Why this matters. Each item is a model problem: ``steric vs electronic'' (i), ``resonance switches off nucleophilicity'' (ii), ``shift the equilibrium by removing a product'' (iii). These three ideas recur all over organic chemistry.

Three explanations as in the main solution.

Strategic angle. Run the arithmetic, then read the clues.

Alternative approach (combine tests before arithmetic). A faster strategy: read the tests first.

• ``Forms NaHSO3 adduct'' ⇒ methyl ketone or aldehyde with limited steric bulk.
• ``No Tollens'' ⇒ not an aldehyde ⇒ methyl ketone.
• ``Iodoform positive'' ⇒ CH3CO-R confirmed.
• ``Vigorous oxidation gives CH3COOH + CH3CH2COOH'' ⇒ structure is CH3-CO-CH2CH2CH3 (the methyl-side gives CH3COOH, the C₃ side gives CH3CH2COOH).

Concept linkage with iodoform and oxidative cleavage. The methyl-ketone signature recurs through this chapter: iodoform ( 8.13), NaHSO3 adduct ( 8.19), α-bromination via HVZ-like or direct Br2/H+ (more in Q 8.20), and oxidative cleavage (this Q). Recognising it on first sight saves you 5 minutes per problem.

1. %O = 18.60. Ratio C:H:O = 5.81:11.63:1.16 = 5:10:1. Empirical C5H10O, mass 86 = given M_w. Molecular formula C5H10O.
2. DoU = (2 × 5 + 2 - 10)/2 = 1; one C=O, consistent with all tests.
3. Tests ⇒ methyl ketone (iodoform +; NaHSO3 +; Tollens' -).
4. Cleavage to ethanoic + propanoic acid pins the methyl on a C2 neighbour: CH3-CO-CH2-CH2-CH3 (pentan-2-one). Other C5H10O isomers (e.g. 3-pentanone, C2H5COC2H5, gives propanoic acid only) are ruled out.

Exam relevance. 5-mark CBSE structure-elucidation problems follow this exact template. Marking: 1 for empirical, 1 for molecular, 1 for DoU and tests, 1 for the structure, 1 for ruling out isomers. Always write out the structural isomer rule-out.

Why this matters. Mixed quantitative-and-qualitative problems are a CBSE staple. The algorithm is always: empirical from %, molecular from M_w, then layer the tests to fix the isomer.

Pentan-2-one, CH3COC3H7, M_w = 86.

Picture-first. Count resonance structures, but weigh them. Carboxylate's two structures place the charge symmetrically on the two oxygens; phenoxide's four structures spread the charge over O, ortho-C, para-C, with the C-charged structures dominating numerically but contributing weakly.

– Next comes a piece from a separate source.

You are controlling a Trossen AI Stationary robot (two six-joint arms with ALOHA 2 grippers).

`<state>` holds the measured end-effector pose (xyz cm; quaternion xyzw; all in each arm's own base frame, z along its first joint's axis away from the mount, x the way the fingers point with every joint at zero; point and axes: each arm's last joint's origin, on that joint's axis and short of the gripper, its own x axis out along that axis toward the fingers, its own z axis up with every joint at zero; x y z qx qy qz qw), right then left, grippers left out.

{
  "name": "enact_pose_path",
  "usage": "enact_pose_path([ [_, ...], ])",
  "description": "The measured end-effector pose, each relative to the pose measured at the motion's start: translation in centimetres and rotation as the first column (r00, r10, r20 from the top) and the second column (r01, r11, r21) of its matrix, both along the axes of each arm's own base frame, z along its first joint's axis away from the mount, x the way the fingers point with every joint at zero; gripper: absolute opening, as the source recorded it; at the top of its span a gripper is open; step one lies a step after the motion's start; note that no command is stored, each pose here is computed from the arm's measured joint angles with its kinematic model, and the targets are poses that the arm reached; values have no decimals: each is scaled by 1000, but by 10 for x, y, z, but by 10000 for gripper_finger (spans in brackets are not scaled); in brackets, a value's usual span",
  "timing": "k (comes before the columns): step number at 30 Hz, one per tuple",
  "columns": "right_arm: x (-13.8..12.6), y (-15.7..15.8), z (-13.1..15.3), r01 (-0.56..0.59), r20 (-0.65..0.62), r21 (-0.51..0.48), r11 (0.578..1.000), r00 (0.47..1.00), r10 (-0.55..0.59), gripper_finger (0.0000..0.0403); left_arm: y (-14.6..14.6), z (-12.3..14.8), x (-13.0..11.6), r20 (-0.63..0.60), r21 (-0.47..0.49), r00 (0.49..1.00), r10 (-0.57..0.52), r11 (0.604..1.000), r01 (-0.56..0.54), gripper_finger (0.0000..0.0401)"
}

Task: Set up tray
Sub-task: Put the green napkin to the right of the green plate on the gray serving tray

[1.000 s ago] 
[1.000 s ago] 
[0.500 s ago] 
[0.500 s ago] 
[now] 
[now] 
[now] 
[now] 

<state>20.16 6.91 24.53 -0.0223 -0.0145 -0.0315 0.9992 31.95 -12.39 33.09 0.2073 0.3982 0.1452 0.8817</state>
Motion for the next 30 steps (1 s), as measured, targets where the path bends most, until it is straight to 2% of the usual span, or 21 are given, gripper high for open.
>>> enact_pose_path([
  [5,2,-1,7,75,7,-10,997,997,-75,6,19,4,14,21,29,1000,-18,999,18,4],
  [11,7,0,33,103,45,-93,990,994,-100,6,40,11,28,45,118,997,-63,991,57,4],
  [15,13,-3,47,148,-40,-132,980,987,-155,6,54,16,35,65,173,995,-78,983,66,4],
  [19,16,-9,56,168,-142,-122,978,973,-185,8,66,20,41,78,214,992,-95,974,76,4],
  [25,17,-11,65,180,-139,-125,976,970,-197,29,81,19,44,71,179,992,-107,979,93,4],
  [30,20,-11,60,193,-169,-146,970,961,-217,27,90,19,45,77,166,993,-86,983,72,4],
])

Alternative approach (charge-on-oxygen weighting). Two factors determine resonance quality:

• Electronegativity of the atom carrying the negative charge: O (χ = 3.5) is much better than C (χ = 2.5). A structure with negative charge on O is about 10⁴ times more stable than one on C.
• Equivalence: two equivalent structures (like the two C-O bonds of carboxylate) give complete delocalisation; non-equivalent structures contribute unequally.

Concept linkage with the pK_a map. Acidity scales:

• Strong acids (pK_a < 0): HCl, HNO₃, RSO₃H.
• Carboxylic acids (pK_a 3-5): RCOOH, ArCOOH.
• Phenols (pK_a 9-11): ArOH.
• Alcohols (pK_a 15-19): ROH.
• α-H of carbonyls (pK_a 18-25).
• Hydrocarbons (pK_a > 40).

1. Carboxylate (RCOO^-): two equivalent structures, both O^-. High-quality stabilisation. The C-O bond order is 1.5, charges -1/2 on each oxygen.
2. Phenoxide (PhO^-): four structures, only one with O^-; three put the negative on a ring carbon, which is less stable. Also, the C-charged structures break the aromatic sextet partially.
3. Effective stabilisation: carboxylate > phenoxide. Therefore RCOOH (pK_a ≈ 4.7) is more acidic than PhOH (pK_a ≈ 10).
4. Inductive support: the carboxylate's C=O also inductively withdraws electron density (the σ^* of C-O is -I), reinforcing resonance stabilisation. Phenoxide sits on an electron-rich benzene ring with no such reinforcement.

Exam relevance. The carboxylic-acid-vs-phenol question is asked in some form almost every CBSE year (1-mark to 3-mark variants). Key phrases for full marks: ``equivalent resonance structures'', ``charge on electronegative oxygen'', ``inductive reinforcement''.

Why this matters. Acid-strength explanations in organic chemistry almost always boil down to ``stability of the conjugate base''. Do not count resonance forms blindly; ask whether the charge sits on the better atom.

Carboxylic acid is stronger because its conjugate base puts the charge on equivalent, electronegative oxygens; phenoxide's extra resonance structures place the charge on less stable ring carbons.